Tisser des liens de confiances. Des études ont fait ressortir qu’en octroyant la double nationalité, qui donne le droit politique aux diasporas est un élément important à prendre en compte. Cela crée un sentiment d’appartenance et de l’attachement à l’égard des pays d’origines. Plusieurs pays d’origines l’ont compris et les pays de destination aussi. Cela témoigne de la confiance des pays d’origines dans des citoyens vivant à l’extérieur en reconnaissant qu’ils détiennent les compétences, les talents et ressources pouvant être utiles aux politiques de développement (Agunias et Newland, 2012).
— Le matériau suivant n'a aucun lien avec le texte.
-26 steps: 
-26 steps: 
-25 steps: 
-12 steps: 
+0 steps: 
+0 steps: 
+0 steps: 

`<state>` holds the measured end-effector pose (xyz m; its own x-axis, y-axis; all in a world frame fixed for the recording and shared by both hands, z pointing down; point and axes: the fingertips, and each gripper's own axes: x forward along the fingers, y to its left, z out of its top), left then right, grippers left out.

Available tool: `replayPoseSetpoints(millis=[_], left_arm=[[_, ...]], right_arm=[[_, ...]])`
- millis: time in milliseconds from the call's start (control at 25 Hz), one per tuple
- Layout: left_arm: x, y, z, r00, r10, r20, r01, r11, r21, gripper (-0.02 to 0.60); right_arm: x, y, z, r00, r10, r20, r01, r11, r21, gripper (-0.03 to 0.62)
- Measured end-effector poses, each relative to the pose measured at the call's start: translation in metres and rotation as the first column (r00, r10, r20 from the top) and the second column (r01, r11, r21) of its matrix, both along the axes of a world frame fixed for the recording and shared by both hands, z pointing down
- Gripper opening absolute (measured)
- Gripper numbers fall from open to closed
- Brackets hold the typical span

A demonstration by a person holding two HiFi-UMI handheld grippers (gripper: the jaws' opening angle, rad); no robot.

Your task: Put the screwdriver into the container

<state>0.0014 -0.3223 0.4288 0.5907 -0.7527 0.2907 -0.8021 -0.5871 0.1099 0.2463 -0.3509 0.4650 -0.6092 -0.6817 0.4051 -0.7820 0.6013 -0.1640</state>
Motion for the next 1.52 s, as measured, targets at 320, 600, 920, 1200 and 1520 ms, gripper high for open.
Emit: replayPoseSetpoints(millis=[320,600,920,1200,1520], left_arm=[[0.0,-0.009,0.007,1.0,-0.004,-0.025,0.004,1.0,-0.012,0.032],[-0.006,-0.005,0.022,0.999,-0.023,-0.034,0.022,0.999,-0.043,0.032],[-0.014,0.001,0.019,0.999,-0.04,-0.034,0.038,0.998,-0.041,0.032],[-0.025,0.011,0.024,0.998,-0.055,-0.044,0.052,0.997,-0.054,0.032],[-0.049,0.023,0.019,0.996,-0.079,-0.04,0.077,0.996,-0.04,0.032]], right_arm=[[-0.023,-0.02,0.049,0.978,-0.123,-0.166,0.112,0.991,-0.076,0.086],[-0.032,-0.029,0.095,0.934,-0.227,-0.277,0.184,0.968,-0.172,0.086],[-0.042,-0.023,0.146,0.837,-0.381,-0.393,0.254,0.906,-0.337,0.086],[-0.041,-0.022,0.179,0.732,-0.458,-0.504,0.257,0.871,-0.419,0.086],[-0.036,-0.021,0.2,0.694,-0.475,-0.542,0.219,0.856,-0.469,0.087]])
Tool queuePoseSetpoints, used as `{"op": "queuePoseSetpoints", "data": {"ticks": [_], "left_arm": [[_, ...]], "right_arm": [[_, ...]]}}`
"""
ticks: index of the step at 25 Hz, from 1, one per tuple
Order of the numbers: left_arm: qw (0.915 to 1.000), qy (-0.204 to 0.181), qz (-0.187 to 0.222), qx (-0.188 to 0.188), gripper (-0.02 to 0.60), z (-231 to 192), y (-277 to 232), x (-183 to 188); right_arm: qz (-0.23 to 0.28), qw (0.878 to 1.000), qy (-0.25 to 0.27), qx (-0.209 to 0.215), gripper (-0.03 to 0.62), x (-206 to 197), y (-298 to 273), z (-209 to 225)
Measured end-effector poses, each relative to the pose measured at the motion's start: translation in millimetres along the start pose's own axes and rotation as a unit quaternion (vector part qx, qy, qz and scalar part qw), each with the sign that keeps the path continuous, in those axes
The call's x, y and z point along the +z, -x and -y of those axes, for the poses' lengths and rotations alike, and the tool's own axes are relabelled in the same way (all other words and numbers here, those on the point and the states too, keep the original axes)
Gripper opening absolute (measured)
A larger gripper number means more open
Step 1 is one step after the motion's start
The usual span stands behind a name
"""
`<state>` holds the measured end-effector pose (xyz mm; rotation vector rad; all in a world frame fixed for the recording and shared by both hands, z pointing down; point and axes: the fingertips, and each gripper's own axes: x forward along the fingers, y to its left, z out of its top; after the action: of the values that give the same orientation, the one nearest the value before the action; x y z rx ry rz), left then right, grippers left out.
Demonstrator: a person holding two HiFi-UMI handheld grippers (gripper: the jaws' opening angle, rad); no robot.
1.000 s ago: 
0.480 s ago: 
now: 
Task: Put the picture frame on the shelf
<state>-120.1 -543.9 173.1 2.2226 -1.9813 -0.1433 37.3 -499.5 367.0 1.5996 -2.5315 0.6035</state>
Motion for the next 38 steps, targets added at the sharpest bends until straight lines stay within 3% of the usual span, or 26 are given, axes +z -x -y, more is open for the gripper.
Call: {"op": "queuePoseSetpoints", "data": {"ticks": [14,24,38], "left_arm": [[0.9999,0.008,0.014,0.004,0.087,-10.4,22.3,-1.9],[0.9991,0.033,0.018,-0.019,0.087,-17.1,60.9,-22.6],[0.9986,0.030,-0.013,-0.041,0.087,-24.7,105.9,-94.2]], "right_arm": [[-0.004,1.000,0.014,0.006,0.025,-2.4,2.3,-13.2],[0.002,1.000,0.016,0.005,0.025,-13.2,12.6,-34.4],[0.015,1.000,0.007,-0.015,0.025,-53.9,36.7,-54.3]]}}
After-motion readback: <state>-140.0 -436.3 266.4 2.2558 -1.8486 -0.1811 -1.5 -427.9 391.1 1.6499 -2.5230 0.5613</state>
C’est même devenu un élément très important pour tout pays qui veut une implication beaucoup plus fructueuse de sa diaspora.

D’autres Etats parrainent des évènements culturels à l’étranger pour pousser les diasporas à s’impliquer chez eux. Certains profitent de certaines occasions pour honorer certains membres de la diaspora pour leur contribution au pays. Certains pays offrent des privilèges (franchise, exonérations fiscales) aux citoyens non-résidées. Mexique avec l’IME crée en 2002 collabore avec le fameux programme TRES POR UNO (trois pour un), en vertu duquel trois paliers du gouvernement versent des contributions égales à celles faites par les organisations de migrants à des projets d’infrastructures dans les villes dont ils sont originaires. Ces éléments, en plus de l’amour que les diasporas portent pour leur pays, poussent encore plus les diasporas à s’impliquer chez eux. Et enfin, tisser les liens de confiance avec la diaspora peut-être en favorisant le climat des affaires, la transparence, la bonne gouvernance ou de la primauté du droit (Agunias et Newland, 2012).


Intégrer la diaspora n’est pas le fruit de hasard ou d’importante réforme. Cela nécessitera du temps, de l’argent et des hommes honnêtes et sérieux. Et, ce n’est quand la confiance est établie et que les liens sont devenus solides entre la diaspora et le gouvernement qu’il est possible de parler de mobiliser ou d’associer la diaspora dans le développement. Mais, jusqu’à aujourd’hui il n’y a pas de but clairement défini, il n’y a guère de confiance et on n’a pas encore une bonne connaissance de notre diaspora. En tout cas, le potentiel est là, il revient au gouvernement de définir un partenariat solide et sincère afin d’en profiter.


 

Anderson Tibeaud

Économiste 
tibanderson92@gmail.com
 (509) 3314-3317
Blog: andersontibeaud.blogspot.com 
@EconandersonT


Références


Ce texte s’inspire du rapport publié en 2012 conjointement par l’Organisation Internationale pour les Migratoires (OIM) et la Migration Policy Institute sur le titre Comment associer les diasporas au développement, nous profitons de cet article pour présenter un ensemble d’éléments indispensable pour la mise en place d’une stratégie d’intégration de la diaspora haïtienne dans un contexte où des propositions sont faites et des décisions isolées sont prises mais sans qu’il y de vraie stratégie.